Anthony Vigorito, former plant operations manager of the Mahoning Valley Sanitary District, has a criminal record – which he has parlayed into a $15,318 payment in public funds.
But Vigorito’s avarice doesn’t end there. He’s demanding another $12,000 from the water district.
No, this isn’t a joke.
The ex-MVSD manager pleaded guilty last year to attempted forgery, criminal noncompliance and records tampering related to his side job as an instructor of a certification course offered by the Ohio Environmental Protection Agency.
On March 29, 2017, the MVSD’s board of directors placed him on paid administrative leave after he was indicted on six criminal counts: two each of forgery, criminal noncompliance with the state’s safe-drinking water law and tampering with records.
The charges stemmed from Vigorito allegedly falsifying training records of 25 Youngstown Water Department employees and a former employee in 2013 and 2014.
But after the decision to pay him while on leave caused a public stir, the board of directors reversed itself and placed him on unpaid administrative leave.
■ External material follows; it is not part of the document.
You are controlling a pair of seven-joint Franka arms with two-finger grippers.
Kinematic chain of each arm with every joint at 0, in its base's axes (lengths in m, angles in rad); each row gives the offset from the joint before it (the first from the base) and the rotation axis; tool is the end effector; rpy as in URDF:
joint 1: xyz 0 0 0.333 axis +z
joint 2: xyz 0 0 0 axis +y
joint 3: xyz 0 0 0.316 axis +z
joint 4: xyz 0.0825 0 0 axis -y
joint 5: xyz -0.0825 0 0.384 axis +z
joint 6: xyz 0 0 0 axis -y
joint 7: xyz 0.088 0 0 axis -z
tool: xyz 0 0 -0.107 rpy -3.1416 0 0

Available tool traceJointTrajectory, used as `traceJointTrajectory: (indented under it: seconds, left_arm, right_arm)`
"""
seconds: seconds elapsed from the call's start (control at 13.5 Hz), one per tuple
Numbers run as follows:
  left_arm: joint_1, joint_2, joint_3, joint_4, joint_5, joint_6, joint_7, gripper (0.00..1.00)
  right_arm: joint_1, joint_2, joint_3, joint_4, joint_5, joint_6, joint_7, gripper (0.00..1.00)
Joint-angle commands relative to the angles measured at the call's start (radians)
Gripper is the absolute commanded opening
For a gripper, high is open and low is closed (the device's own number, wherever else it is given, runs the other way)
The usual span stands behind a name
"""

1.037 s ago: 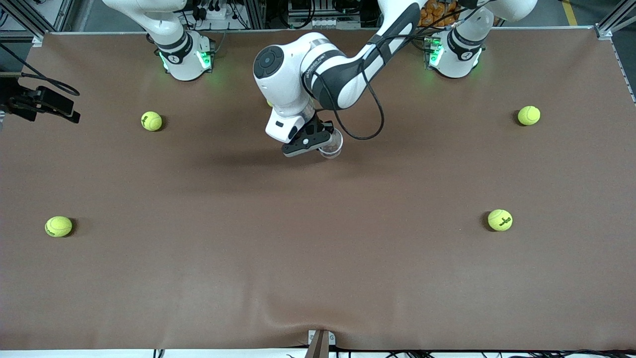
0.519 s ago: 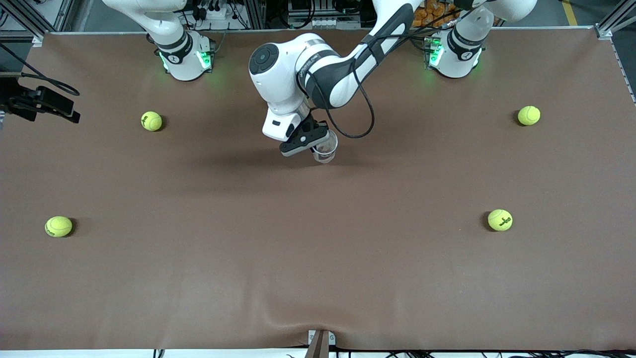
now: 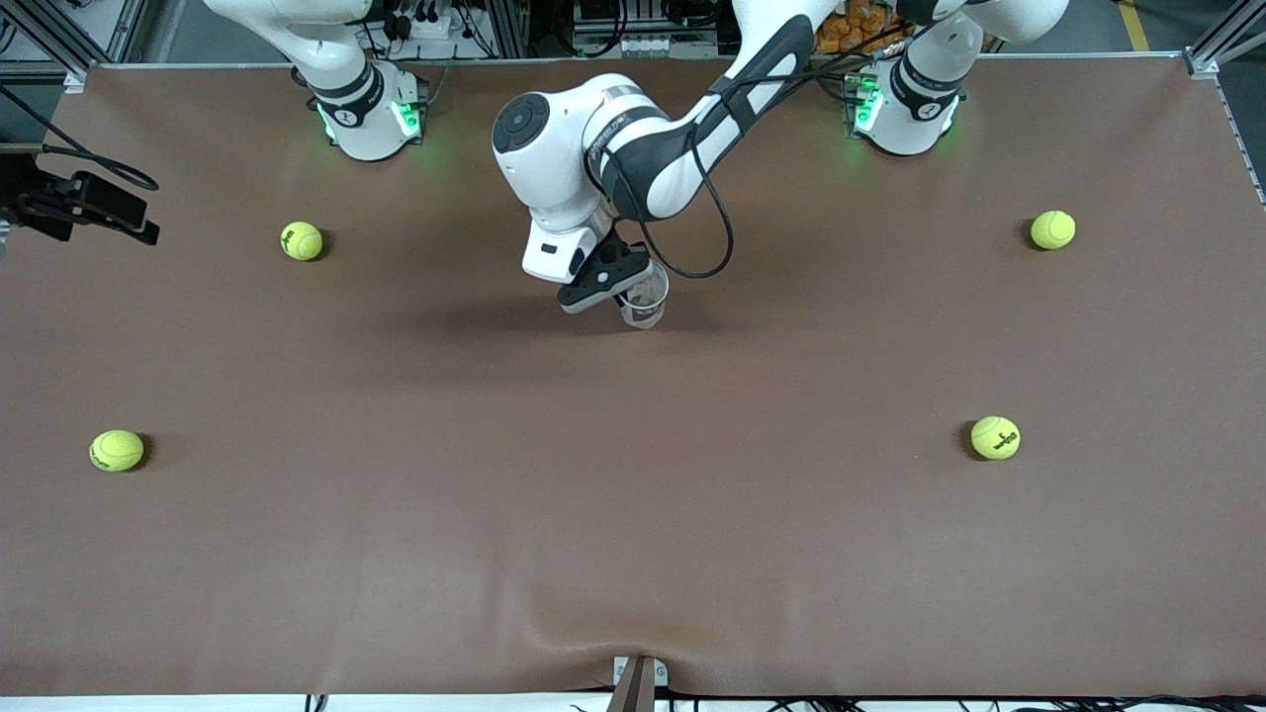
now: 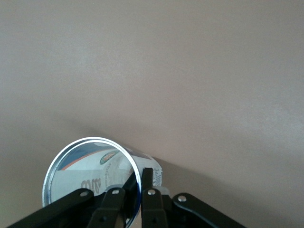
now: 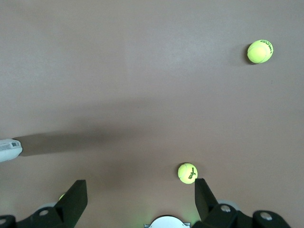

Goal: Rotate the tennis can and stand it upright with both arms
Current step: 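Lower the upright can onto the table and open the left gripper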

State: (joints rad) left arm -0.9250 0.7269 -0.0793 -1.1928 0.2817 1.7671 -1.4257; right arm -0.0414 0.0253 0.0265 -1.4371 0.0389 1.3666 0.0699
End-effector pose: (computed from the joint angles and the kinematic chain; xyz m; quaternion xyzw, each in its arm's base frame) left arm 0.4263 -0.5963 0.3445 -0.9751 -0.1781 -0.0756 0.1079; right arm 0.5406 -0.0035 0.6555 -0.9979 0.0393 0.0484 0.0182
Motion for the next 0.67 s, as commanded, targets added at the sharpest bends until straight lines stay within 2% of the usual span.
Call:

On April 4, 2017, Vigorito pleaded innocent to the criminal charges. The case was prosecuted by the Ohio Attorney General’s Office, which had secured guilty pleas from the 20-plus water department employees to falsifying their training hours.
They also agreed to testify against the former MVSD manager.
But the case ended last December when Vigorito was allowed to plead to misdemeanor charges of attempted forgery, criminal non compliance and records tampering.
Any way you cut it, he got the better end of the plea deal.
That’s because his misdemeanor charges made him eligible for back pay from the Mahoning Valley Sanitary District.
There’s a state law that enables a civil-service employee on unpaid administrative leave to receive up to two months’ pay if guilty of a misdemeanor. Vigorito would not have received any money had he been convicted of the felonies.
The $15,318 payment approved by the board last week includes 4 percent interest required by law.
Not one of the four MVSD board members would justify or, at the very least, explain the payment to The Vindicator. They left it up to the district’s lawyer, Thomas Wilson.
The four members are Vernard Richberg, chairman, James Gibbs, Richard Hale and Michael Neopolitan.
Neopolitan can be excused for ducking the newspaper on this issue because he was appointed to the board earlier this month.
Richberg, Gibbs and Hale had a responsibility to the public to reveal how they felt about an individual with a criminal record taking financial advantage of the water district.
They also should have weighed in on the state law that opens the door to a criminal – yes, someone convicted of a crime is a criminal – being able to get paid for two weeks of unpaid administrative leave.
Where’s the punishment for breaking the law? The state statute must be changed.
But Vigorito, a resident of Niles who was sentenced to one year of probation, $3,000 in fines, 100 hours’ community service and loss of his professional certifications, isn’t satisfied with the back pay.
He has filed a lawsuit in Trumbull County Common Pleas Court seeking payment of nearly $12,000 more in unused sick leave. The district is contesting the claim.
Indeed, Vigorito has already pocketed $11,000-plus. MVSD policy limits the amount to no more than half the maximum allowed for accrued unused sick leave.
The Mahoning Valley Sanitary District is a public entity that sells bulk drinking water to its two member cities, Youngstown and Niles, and the village of McDonald.
The water comes from Meander Reservoir and is purified at the MVSD’s plant in Mineral Ridge.
Youngstown, Niles and McDonald sell the water to their customers, both commercial and residential, inside and outside their boundaries.
A special court of jurisdiction made up of a common pleas court judge from Mahoning and Trumbull counties oversees the operation of the water district.
In recent months, the judges, Lou D’Apolito from Mahoning County and Ronald Rice from Trumbull County, have refused to rubberstamp spending requests from the MVSD board of directors.
The scrutiny of the district’s operation is warranted, which is why the payment to Vigorito and his demand for more money have raised eyebrows.
So here’s a question for the MVSD: Was anyone aware that state prosecutors had decided to drop the criminal charges against the ex-plant manager and to let him plead guilty to the misdemeanors?
There’s a reason for asking it. Vigorito obviously knew he would benefit financially by pleading guilty to the misdemeanors, so there should have been strong objections from the MVSD to the plea deal.
Indeed, prosecutors from Ohio Attorney General Mike DeWine’s office should answer this question: Were you aware that Vigorito intended to monetize the gift you gave him?
In fact, the willingness of the state to make a deal with the former plant manager is puzzling, given that a grand jury indicted him on the six felony counts.
He was looking at a maximum of five years in prison and $12,000 in fines.
Instead, crime has paid for Vigorito.